Moreover, our study results indicate that both TTE and TEE LS were highly correlated to LV dimension, volumes, and systolic function indices and WMSI assessed by conventional echocardiographic methods; however, the agreement was weaker in TTE- and TEE-derived CS. TTE and TEE RS were incompatible with all these quantitative parameters’ assessment of LV systolic function. Ryczek et al.’s  results were in accordance with our study and demonstrated a strong significant linear correlation between TTE GLS and LVEF.
Aksakal et al.  investigated the agreement between TTE and TEE in the assessment of LV systolic functions by longitudinal myocardial deformation imaging (strain-S and strain rate-Sr) and LV diastolic functions by conventional Doppler parameters. The authors demonstrated that both TTE and TEE were correlated to diastolic function parameters assessed by conventional echo-Doppler parameters.
In accordance with the present study, Simmons et al.  reported good agreement on Doppler-derived strain and strain rate when comparing intraoperative TEE with TTE. In the present study, the number of segments fully analyzed by TTE in all strain components longitudinal, circumferential, and radial was notably higher than that explored by TEE examination (97% vs 90% in longitudinal strain and 93% vs 88% in radial and circumferential analysis).
In comparison with our study, Carlo et al. showed poor agreement between segmental strain measurements assessed by TTE and TEE regarding longitudinal, circumferential, and radial strain; in the long-axis views, only 193 of the 342 segments that were tracked in both TTE and TEE were used to assess agreement on hypokinetic segments. For LS, 78 segments were graded as normal by both techniques, and 23 segments were scored as normal in TTE but hypokinetic in TEE. Sixty segments were found to be hypokinetic by both techniques, and 32 segments graded hypokinetic by TTE were scored as normal by TEE.
Regarding radial strain in their study, TTE and TEE agreed on only 38 segments graded as normal. Forty-nine segments were normal in TTE and hypokinetic in TEE. Sixty-two segments were hypokinetic for both, whereas 44 segments were hypokinetic only for TTE.

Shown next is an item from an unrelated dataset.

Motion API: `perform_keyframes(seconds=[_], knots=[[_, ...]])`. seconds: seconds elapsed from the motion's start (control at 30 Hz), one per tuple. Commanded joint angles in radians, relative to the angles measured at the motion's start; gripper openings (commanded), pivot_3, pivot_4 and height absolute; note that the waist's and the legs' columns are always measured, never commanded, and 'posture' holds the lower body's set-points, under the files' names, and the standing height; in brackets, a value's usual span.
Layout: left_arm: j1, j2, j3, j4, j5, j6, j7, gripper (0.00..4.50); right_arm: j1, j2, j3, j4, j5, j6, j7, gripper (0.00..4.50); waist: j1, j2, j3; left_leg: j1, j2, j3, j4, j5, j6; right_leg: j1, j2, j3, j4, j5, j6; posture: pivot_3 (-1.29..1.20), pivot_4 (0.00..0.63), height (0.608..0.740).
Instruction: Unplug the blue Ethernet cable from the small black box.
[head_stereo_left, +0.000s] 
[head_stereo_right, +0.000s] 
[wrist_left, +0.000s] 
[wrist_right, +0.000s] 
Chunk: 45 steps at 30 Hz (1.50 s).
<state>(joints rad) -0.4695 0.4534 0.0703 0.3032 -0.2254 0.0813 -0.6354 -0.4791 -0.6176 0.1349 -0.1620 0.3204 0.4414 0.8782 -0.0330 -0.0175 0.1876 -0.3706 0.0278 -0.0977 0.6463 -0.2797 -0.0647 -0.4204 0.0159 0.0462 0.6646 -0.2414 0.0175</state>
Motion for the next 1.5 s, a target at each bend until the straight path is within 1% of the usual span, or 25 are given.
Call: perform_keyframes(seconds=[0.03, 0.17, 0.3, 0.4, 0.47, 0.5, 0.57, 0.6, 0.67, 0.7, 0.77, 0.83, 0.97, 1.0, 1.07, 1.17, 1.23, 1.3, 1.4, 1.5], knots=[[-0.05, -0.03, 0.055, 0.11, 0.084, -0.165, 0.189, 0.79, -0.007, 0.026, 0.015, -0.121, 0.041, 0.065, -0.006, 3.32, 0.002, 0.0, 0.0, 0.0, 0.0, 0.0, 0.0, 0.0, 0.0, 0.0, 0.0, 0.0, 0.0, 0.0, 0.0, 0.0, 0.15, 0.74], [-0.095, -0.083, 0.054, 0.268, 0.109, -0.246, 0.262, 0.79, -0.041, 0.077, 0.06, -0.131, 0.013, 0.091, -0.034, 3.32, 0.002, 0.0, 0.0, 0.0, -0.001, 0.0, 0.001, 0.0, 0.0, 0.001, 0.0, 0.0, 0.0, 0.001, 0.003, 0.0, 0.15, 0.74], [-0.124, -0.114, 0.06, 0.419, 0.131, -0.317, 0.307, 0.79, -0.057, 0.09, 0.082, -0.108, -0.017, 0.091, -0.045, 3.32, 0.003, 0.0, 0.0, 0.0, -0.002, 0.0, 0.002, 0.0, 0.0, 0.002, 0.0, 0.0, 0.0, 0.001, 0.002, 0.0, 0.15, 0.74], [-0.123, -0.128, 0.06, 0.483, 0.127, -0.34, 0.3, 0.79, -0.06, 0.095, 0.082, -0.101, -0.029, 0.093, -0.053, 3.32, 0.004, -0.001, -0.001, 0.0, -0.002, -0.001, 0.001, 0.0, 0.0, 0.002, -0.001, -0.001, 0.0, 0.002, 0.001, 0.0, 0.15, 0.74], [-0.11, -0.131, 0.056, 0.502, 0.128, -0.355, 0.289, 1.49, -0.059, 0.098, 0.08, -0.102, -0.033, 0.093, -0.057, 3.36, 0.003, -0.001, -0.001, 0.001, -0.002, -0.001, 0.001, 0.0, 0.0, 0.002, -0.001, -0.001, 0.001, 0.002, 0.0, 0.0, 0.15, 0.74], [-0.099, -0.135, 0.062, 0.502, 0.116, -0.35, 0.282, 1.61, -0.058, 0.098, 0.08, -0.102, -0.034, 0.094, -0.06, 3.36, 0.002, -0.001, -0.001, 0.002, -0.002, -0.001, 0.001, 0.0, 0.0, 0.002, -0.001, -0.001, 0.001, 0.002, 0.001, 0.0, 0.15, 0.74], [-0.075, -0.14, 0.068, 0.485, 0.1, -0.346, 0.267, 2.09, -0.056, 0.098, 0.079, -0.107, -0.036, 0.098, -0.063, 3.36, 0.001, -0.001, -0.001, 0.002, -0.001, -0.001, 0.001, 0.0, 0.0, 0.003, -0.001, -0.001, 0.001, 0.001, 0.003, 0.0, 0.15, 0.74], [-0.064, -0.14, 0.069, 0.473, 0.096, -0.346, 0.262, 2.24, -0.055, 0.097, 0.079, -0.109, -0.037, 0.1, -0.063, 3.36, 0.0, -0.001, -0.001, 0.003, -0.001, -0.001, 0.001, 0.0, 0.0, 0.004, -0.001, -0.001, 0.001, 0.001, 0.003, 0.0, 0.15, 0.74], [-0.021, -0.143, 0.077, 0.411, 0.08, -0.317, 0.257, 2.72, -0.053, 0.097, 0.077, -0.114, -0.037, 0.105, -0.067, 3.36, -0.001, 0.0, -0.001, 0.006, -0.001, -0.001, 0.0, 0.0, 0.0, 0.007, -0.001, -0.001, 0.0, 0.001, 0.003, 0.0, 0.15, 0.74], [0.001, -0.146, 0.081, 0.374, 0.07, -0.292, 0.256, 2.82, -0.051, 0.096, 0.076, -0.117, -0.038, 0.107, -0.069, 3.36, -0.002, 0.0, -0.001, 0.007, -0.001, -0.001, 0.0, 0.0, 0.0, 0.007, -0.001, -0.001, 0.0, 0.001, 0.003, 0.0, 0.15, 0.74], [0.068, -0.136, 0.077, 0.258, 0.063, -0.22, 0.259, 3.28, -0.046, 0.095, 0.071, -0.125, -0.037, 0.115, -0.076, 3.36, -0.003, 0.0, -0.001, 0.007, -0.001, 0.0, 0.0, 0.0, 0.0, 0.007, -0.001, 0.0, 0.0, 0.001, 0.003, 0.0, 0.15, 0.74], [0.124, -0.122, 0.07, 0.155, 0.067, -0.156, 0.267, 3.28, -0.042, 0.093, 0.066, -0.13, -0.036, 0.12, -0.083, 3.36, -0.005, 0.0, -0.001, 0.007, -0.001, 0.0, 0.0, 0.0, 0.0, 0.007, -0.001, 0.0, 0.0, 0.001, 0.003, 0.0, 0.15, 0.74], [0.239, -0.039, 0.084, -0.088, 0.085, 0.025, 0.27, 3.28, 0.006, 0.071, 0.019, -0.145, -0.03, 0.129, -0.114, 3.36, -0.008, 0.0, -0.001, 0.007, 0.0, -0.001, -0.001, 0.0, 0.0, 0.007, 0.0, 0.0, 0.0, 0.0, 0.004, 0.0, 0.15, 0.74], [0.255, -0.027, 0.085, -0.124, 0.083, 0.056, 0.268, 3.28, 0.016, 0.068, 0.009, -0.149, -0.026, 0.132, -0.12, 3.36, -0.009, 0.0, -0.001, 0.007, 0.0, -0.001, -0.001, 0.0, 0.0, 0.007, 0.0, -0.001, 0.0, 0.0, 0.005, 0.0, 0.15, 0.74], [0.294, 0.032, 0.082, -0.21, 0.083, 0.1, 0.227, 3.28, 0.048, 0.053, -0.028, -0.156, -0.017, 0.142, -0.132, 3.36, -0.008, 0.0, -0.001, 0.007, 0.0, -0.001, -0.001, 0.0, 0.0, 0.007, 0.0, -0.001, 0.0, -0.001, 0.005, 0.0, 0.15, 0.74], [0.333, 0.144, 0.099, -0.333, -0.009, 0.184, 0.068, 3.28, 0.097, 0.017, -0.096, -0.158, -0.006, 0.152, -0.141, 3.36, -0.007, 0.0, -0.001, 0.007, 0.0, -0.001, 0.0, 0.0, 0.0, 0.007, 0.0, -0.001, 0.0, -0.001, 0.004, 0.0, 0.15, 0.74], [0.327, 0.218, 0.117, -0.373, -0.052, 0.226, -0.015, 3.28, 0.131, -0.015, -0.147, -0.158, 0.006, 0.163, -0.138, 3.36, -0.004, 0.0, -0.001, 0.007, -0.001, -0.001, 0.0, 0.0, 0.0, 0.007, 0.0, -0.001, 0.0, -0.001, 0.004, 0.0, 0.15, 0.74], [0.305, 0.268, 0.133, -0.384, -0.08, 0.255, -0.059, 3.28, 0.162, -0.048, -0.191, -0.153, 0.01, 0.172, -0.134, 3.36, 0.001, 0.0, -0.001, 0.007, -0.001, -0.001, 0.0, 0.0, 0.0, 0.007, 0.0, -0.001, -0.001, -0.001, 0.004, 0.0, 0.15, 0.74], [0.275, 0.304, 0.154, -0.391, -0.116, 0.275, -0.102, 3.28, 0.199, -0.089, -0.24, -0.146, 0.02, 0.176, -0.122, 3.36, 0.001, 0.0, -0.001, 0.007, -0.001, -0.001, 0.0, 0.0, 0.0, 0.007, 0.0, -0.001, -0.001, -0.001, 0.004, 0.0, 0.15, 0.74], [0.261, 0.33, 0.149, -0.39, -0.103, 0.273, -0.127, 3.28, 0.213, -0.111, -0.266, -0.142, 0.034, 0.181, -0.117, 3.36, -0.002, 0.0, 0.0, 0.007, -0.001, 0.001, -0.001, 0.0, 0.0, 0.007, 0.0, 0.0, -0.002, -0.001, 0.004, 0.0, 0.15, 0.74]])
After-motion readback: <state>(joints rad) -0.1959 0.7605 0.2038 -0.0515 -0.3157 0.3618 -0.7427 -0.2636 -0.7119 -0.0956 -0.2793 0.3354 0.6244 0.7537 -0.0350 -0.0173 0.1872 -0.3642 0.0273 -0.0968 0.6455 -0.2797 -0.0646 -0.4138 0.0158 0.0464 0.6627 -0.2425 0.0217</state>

In accordance with our results, Cheung et al.  showed that in the animal study during incremental atrial pacing data of TTE and TEE were comparable. In this study, they evaluated peak isovolumic velocity, isovolumic acceleration during isovolumic contraction, and diastolic E and A velocities from data obtained through TTE and TEE-TDI. Using isovolumic acceleration and isovolumic velocity from TTE-TDI, they found that systolic function evaluation had values comparable to those of TEE. However, they concluded that a velocity was incomparably different. Relying on these results, they have reported that TEE-TDI might be suitable for the monitorization of serial changes in LV function.
Our study was carried out on a limited number of subjects. 2D strain imaging is dependent on good 2D image quality. For this reason, poor 2D image quality results in a poor success rate. LV deformation assessment was only for systolic function using speckle tracking, and diastolic function was not analyzed with strain imaging.
Finally, although normal values for TTE strain and strain rate in a general population have been described, “normal” values for healthy individuals using TEE imaging are not available.